Dataset entries
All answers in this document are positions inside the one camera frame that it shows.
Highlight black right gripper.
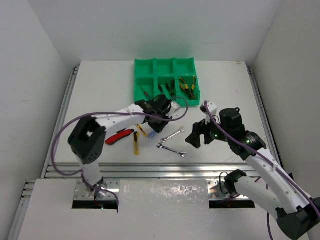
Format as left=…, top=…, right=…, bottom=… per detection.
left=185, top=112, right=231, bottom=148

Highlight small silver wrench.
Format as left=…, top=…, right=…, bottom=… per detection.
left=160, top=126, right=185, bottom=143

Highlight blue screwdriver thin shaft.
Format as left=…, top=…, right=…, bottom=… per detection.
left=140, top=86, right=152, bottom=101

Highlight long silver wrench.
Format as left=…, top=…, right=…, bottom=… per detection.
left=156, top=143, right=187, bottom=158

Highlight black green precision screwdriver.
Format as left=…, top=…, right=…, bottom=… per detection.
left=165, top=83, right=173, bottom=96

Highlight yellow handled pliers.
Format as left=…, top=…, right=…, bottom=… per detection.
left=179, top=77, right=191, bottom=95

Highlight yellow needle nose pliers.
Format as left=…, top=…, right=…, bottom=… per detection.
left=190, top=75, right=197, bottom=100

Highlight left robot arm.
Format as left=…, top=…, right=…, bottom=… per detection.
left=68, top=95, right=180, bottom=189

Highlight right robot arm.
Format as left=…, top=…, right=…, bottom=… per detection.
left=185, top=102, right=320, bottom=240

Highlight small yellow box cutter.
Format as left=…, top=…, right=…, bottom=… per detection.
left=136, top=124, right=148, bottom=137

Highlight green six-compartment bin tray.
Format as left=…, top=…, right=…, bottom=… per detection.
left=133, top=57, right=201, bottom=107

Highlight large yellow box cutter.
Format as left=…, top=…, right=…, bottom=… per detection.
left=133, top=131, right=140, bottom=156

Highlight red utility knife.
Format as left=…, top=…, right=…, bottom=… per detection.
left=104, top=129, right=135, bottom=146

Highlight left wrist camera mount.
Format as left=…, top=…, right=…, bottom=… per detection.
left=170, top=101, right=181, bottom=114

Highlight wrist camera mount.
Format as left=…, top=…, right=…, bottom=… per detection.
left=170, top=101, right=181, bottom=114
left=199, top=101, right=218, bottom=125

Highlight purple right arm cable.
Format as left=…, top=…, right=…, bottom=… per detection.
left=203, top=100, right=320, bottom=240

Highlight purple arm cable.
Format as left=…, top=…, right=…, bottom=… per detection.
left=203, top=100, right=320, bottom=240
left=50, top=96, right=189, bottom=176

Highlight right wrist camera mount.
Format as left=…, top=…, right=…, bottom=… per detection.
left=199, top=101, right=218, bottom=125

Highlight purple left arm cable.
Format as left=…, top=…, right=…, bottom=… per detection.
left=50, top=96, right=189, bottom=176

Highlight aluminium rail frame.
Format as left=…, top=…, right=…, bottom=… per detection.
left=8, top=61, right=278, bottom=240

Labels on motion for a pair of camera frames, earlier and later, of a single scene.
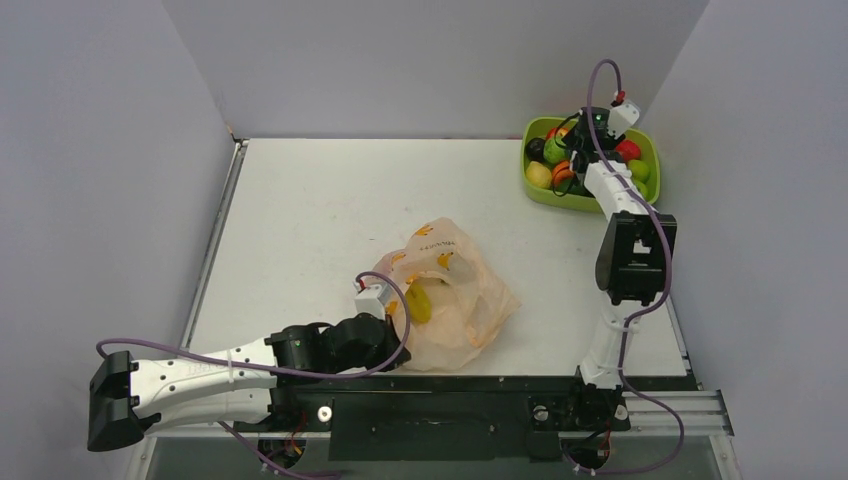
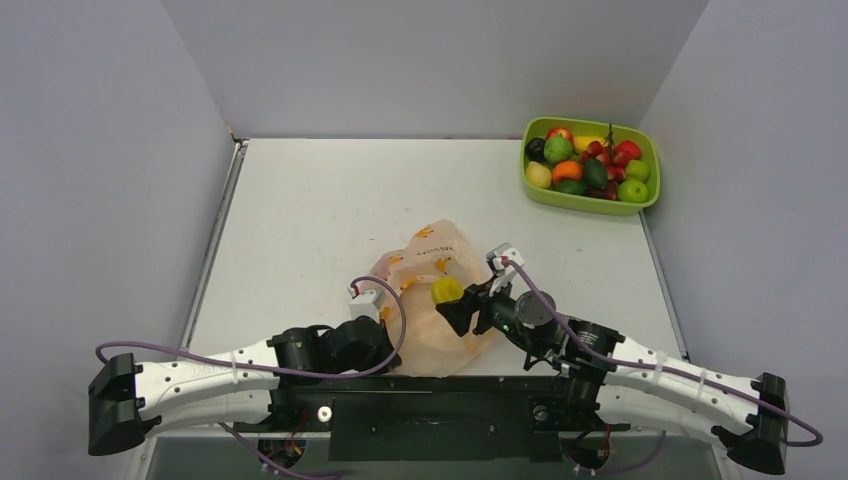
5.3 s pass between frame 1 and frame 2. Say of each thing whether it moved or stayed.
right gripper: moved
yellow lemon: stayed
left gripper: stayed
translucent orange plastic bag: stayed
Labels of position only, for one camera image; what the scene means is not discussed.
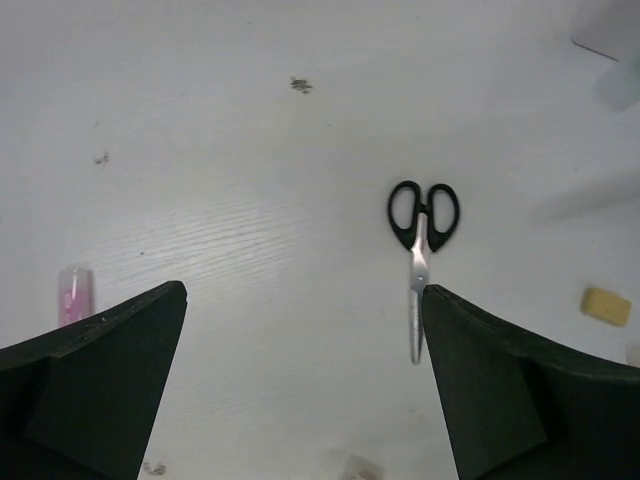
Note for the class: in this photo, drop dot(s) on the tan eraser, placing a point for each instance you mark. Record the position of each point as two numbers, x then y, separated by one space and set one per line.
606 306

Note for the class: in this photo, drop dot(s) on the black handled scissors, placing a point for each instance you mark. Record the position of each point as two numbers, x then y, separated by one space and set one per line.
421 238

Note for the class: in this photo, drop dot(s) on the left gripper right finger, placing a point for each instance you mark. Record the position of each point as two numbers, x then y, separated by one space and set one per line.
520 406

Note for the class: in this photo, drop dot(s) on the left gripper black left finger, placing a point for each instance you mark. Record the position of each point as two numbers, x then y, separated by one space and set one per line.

> **What is needed**
Pictures stay out; copy every entry above exactly.

> **Written response**
All answers in this document are positions inside the one camera frame that it shows.
Highlight black right gripper.
Format as left=…, top=…, right=…, bottom=… per detection.
left=185, top=112, right=231, bottom=148

Highlight small silver wrench.
Format as left=…, top=…, right=…, bottom=… per detection.
left=160, top=126, right=185, bottom=143

Highlight blue screwdriver thin shaft.
Format as left=…, top=…, right=…, bottom=… per detection.
left=140, top=86, right=152, bottom=101

Highlight long silver wrench.
Format as left=…, top=…, right=…, bottom=… per detection.
left=156, top=143, right=187, bottom=158

Highlight black green precision screwdriver.
Format as left=…, top=…, right=…, bottom=… per detection.
left=165, top=83, right=173, bottom=96

Highlight yellow handled pliers.
Format as left=…, top=…, right=…, bottom=… per detection.
left=179, top=77, right=191, bottom=95

Highlight yellow needle nose pliers.
Format as left=…, top=…, right=…, bottom=… per detection.
left=190, top=75, right=197, bottom=100

Highlight left robot arm.
Format as left=…, top=…, right=…, bottom=… per detection.
left=68, top=95, right=180, bottom=189

Highlight right robot arm.
Format as left=…, top=…, right=…, bottom=… per detection.
left=185, top=102, right=320, bottom=240

Highlight small yellow box cutter.
Format as left=…, top=…, right=…, bottom=… per detection.
left=136, top=124, right=148, bottom=137

Highlight green six-compartment bin tray.
Format as left=…, top=…, right=…, bottom=… per detection.
left=133, top=57, right=201, bottom=107

Highlight large yellow box cutter.
Format as left=…, top=…, right=…, bottom=… per detection.
left=133, top=131, right=140, bottom=156

Highlight red utility knife.
Format as left=…, top=…, right=…, bottom=… per detection.
left=104, top=129, right=135, bottom=146

Highlight left wrist camera mount.
Format as left=…, top=…, right=…, bottom=… per detection.
left=170, top=101, right=181, bottom=114

Highlight wrist camera mount.
Format as left=…, top=…, right=…, bottom=… per detection.
left=170, top=101, right=181, bottom=114
left=199, top=101, right=218, bottom=125

Highlight purple right arm cable.
Format as left=…, top=…, right=…, bottom=… per detection.
left=203, top=100, right=320, bottom=240

Highlight purple arm cable.
Format as left=…, top=…, right=…, bottom=… per detection.
left=203, top=100, right=320, bottom=240
left=50, top=96, right=189, bottom=176

Highlight right wrist camera mount.
Format as left=…, top=…, right=…, bottom=… per detection.
left=199, top=101, right=218, bottom=125

Highlight purple left arm cable.
Format as left=…, top=…, right=…, bottom=… per detection.
left=50, top=96, right=189, bottom=176

Highlight aluminium rail frame.
Format as left=…, top=…, right=…, bottom=… per detection.
left=8, top=61, right=278, bottom=240

Labels on motion for a pair of camera frames, earlier and later, of a single scene.
5.3 s pass between frame 1 and frame 2. Say of each thing whether it moved or stayed.
right gripper: moved
yellow lemon: stayed
left gripper: stayed
translucent orange plastic bag: stayed
Labels of position only, for one camera image; what the scene means is not discussed.
Note for the class: in this photo, drop dot(s) on the tan eraser, placing a point for each instance you mark. Record the position of each point as two numbers, x then y, separated by one space and set one per line.
606 306

Note for the class: in this photo, drop dot(s) on the black handled scissors, placing a point for each instance you mark. Record the position of each point as two numbers, x then y, separated by one space and set one per line.
421 238

Note for the class: in this photo, drop dot(s) on the left gripper right finger, placing a point for each instance you mark. Record the position of each point as two numbers, x then y, separated by one space and set one per line.
520 406

Note for the class: in this photo, drop dot(s) on the left gripper black left finger, placing a point for each instance you mark. Record the position of each point as two numbers, x then y, separated by one space and set one per line.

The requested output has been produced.